Proliferation of all four drug-resistant cancer cell lines was inhibited by CB-LHRH’ in a concentration-dependent manner (P < 0.001) (Fig. 4a–d). And the greatest inhibition was obtained for ES-2 cells, and CB-LHRH’ inhibited cell proliferation in ES-2 cell in a time-dependent manner (P < 0.05) (Fig. 4c). Inhibition of SKOV-3 and HEC-1A cell proliferation was weaker at the dose of lower than 25 μM and 50 μM, respectively (Fig. 4a and 4b). And inhibition of NIH:OVCAR-3 cell proliferation was up to 40 % even at the high dose of 100 μM (Fig. 4d).
CB-LHRH’ is a high-affinity ligand for LHRHr
The binding affinity of CB-LHRH’ to the LHRH receptor was assessed in rat pituitary membranes by radioligand-binding assays. Kd and Bmax values were 0.2526 ± 0.061 nM and 110.4 ± 17.68 fmol/mg protein, respectively (Fig. 5), indicating that 125I-CB-LHRH’ is a high-affinity ligand for LHRHr.

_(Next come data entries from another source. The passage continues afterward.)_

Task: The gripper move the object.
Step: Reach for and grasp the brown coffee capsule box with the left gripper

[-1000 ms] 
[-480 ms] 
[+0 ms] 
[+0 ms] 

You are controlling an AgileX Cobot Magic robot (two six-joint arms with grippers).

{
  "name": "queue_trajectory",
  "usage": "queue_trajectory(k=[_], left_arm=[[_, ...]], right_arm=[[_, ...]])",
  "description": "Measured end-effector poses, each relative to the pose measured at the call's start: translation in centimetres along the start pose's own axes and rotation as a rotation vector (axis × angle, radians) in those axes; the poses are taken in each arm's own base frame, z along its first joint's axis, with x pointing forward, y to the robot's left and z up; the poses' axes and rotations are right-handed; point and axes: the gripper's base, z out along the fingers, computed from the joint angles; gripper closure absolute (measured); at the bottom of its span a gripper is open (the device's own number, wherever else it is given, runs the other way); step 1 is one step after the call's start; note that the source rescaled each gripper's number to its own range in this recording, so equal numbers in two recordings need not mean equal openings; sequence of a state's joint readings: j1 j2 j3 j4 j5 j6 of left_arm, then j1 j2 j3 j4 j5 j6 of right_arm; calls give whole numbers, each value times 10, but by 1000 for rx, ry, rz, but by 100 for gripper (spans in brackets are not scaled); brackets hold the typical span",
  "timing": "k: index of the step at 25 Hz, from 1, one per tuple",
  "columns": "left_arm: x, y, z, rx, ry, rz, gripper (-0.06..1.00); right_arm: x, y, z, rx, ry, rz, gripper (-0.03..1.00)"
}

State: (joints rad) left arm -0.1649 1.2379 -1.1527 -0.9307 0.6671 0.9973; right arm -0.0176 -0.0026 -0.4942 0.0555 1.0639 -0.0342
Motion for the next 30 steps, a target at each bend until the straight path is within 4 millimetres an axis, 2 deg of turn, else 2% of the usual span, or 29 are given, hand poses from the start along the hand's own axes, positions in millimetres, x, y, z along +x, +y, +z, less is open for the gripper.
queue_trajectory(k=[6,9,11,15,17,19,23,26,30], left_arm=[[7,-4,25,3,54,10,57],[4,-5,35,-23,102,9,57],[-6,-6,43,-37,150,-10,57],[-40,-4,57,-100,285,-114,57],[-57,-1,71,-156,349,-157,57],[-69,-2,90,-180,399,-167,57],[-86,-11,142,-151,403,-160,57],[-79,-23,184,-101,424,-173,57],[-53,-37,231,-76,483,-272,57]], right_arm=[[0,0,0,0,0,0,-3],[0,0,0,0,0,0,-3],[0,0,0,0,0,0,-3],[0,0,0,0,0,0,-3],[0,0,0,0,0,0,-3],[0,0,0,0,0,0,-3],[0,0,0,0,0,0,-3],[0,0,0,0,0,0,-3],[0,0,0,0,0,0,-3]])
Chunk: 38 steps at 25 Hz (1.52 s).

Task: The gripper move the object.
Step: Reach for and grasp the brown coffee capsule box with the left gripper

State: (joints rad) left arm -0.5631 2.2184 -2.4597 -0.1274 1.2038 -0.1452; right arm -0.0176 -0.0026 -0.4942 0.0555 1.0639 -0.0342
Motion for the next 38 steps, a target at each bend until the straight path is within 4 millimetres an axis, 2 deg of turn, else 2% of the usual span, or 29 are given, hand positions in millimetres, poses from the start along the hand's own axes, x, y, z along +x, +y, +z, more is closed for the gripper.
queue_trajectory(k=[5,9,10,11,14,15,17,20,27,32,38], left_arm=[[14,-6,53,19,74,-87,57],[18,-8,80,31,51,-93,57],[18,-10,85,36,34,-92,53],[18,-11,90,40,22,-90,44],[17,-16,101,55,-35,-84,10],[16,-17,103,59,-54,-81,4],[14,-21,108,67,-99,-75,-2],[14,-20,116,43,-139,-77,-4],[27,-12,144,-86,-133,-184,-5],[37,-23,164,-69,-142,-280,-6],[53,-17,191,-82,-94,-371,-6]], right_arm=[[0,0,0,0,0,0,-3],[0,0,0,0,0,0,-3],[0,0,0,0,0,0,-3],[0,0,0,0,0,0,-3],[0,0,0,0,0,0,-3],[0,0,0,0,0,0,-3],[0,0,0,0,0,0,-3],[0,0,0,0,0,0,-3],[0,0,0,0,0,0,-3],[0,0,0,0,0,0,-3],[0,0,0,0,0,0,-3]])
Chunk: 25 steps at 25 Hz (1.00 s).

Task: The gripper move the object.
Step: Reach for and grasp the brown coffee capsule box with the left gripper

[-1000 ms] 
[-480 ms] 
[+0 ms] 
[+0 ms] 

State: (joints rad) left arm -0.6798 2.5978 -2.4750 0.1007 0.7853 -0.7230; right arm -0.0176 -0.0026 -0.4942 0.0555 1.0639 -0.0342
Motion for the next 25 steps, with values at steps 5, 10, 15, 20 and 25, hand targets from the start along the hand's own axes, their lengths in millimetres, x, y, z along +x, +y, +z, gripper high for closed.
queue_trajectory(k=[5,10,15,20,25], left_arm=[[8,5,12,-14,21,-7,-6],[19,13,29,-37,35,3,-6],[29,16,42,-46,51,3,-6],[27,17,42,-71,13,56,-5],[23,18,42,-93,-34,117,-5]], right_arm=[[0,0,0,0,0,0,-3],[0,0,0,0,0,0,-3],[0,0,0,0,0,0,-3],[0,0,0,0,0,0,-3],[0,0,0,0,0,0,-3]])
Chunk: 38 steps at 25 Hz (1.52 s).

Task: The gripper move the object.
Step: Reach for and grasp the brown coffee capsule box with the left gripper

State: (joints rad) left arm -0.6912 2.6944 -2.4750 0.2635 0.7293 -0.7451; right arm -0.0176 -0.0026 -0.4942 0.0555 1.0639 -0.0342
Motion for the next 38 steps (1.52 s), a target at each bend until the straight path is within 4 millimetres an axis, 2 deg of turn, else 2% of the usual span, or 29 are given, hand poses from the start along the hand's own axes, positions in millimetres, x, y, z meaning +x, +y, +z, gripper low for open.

CB-LHRH’ does not induce hypersensitivity
The potential of CB-LHRH’ to induce a hypersensitive reaction in mammals was assessed in the guinea pig model. Guinea pigs administered 0.5 mL 2 mg/ml CB-LHRH’ intraperitoneally every other day three times (n = 6) survived the 15 days of treatment and their weights did not differ significantly from animals administered PBS (n = 3). Afterwards, three animals were administrated an additional 1 mL of 2 mg/ml CB-LHRH’. No anaphylaxis occurred in any of the six guinea pigs treated with CB-LHRH’ (data not shown).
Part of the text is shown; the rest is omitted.